§ **EXERCISE AIM**:
Transcribe the lines from the start of the data below through the line with "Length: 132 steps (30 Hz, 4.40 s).", word for word and nothing more.

§ **DATASET EXCERPT**:
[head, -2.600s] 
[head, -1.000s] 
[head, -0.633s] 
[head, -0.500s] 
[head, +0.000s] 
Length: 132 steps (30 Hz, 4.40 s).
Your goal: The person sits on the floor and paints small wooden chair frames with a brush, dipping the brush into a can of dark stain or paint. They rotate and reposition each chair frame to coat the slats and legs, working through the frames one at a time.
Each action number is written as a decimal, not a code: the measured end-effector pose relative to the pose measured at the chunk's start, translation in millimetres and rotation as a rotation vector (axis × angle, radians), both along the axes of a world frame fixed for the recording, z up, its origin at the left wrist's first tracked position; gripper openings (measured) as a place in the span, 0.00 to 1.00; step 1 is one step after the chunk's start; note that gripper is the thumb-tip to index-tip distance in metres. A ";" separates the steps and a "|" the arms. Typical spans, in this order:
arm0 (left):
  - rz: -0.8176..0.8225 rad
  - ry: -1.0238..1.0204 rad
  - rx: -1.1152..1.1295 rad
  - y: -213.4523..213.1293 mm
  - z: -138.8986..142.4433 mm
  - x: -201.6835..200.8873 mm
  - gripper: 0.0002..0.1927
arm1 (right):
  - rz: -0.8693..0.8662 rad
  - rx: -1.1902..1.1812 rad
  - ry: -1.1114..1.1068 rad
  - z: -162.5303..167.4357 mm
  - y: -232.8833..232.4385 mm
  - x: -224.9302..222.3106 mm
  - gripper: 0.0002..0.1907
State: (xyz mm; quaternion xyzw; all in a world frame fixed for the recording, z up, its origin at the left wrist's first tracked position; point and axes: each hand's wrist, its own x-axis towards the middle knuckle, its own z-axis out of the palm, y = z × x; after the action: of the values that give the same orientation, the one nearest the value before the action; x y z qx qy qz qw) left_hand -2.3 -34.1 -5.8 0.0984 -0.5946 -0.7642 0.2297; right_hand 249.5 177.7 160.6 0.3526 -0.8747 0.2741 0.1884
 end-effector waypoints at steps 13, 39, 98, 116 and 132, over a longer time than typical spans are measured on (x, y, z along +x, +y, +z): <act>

§ **RESULT**:
[head, -2.600s] 
[head, -1.000s] 
[head, -0.633s] 
[head, -0.500s] 
[head, +0.000s] 
Length: 132 steps (30 Hz, 4.40 s).

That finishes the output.